● **WHAT YOU NEED TO DO**:
All lines below containing "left" are to be listed.
====== DATA EXTRACT
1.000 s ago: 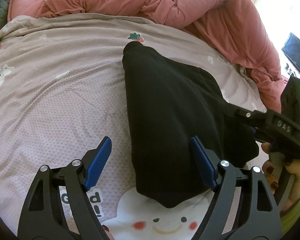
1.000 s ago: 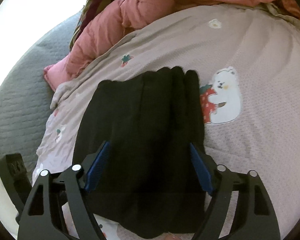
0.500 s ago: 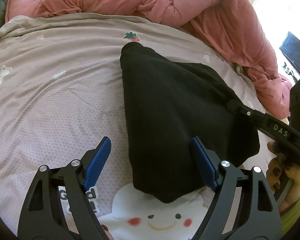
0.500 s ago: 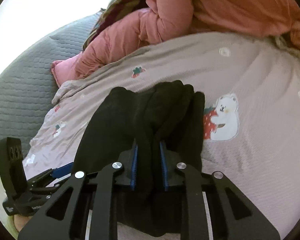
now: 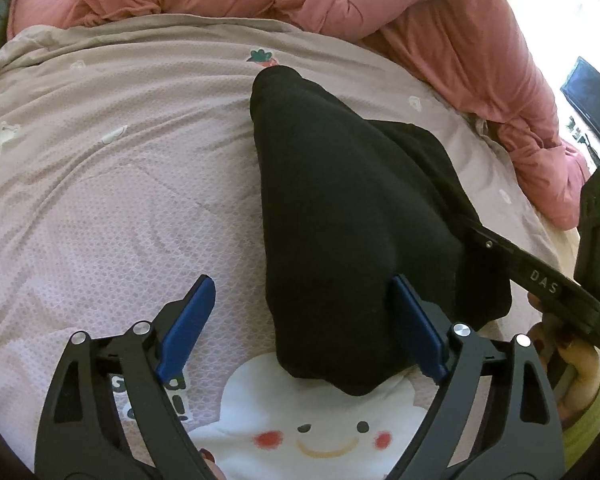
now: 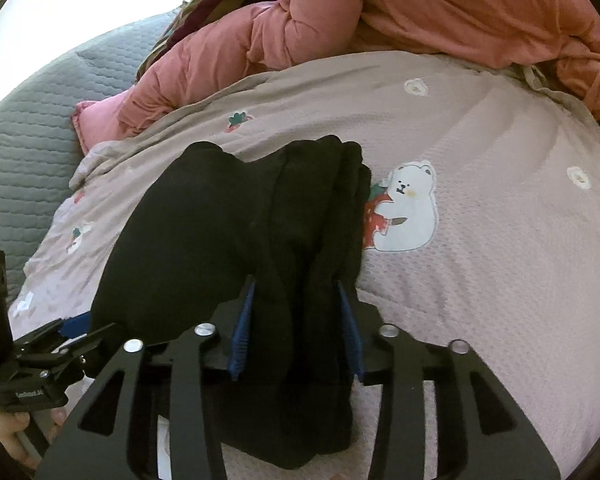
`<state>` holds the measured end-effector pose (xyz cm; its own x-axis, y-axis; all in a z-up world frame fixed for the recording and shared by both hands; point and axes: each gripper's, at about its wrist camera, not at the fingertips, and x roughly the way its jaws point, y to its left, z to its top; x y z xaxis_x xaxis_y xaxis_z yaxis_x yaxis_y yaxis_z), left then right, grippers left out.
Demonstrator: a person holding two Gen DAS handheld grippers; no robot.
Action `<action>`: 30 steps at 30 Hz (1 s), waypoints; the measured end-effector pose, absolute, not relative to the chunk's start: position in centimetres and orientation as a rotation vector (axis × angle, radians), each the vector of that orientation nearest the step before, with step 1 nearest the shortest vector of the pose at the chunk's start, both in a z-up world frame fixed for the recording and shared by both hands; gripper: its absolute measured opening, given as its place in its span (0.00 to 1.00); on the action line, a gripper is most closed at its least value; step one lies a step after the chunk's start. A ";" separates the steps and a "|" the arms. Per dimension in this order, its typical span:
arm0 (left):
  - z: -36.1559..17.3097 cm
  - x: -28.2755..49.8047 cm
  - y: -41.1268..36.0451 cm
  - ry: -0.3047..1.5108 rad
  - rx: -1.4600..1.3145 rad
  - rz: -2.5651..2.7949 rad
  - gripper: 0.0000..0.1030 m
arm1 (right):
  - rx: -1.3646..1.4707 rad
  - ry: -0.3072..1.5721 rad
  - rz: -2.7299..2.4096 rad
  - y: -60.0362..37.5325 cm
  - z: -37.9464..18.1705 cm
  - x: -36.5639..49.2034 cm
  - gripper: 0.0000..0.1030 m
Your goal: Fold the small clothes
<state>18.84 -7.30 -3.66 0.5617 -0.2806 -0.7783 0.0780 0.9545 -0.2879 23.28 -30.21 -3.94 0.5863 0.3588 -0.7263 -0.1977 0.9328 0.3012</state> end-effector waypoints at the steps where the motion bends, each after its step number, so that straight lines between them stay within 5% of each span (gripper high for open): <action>1: -3.7 18.8 -7.3 0.953 -0.231 -0.212 0.79 | 0.194 0.885 0.324 -30.2 -3.9 23.1 0.40; 12: -4.1 17.9 -7.4 0.973 -0.227 -0.208 0.79 | 0.211 0.904 0.345 -30.6 -3.5 20.4 0.43; 21: -3.7 17.2 -7.4 0.970 -0.213 -0.191 0.79 | 0.239 0.892 0.313 -31.4 -3.6 19.7 0.55; 30: -2.6 16.1 -7.1 0.938 -0.199 -0.172 0.87 | 0.184 0.760 0.320 -31.6 0.0 16.3 0.88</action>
<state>16.07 -7.14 -2.55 0.5797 -0.2323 -0.7810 0.0601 0.9681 -0.2434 16.30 -31.59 0.00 0.6800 0.3492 -0.6448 -0.2173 0.9358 0.2775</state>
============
● **THE ANSWER**:
`<state>` holds the measured end-effector pose (xyz cm; its own x-axis, y-axis; all in a z-up world frame fixed for the recording and shared by both hands; point and axes: each gripper's, at about its wrist camera, not at the fingertips, and x roughly the way its jaws point, y to its left, z to its top; x y z xaxis_x xaxis_y xaxis_z yaxis_x yaxis_y yaxis_z), left then right, grippers left out.
arm0 (left):

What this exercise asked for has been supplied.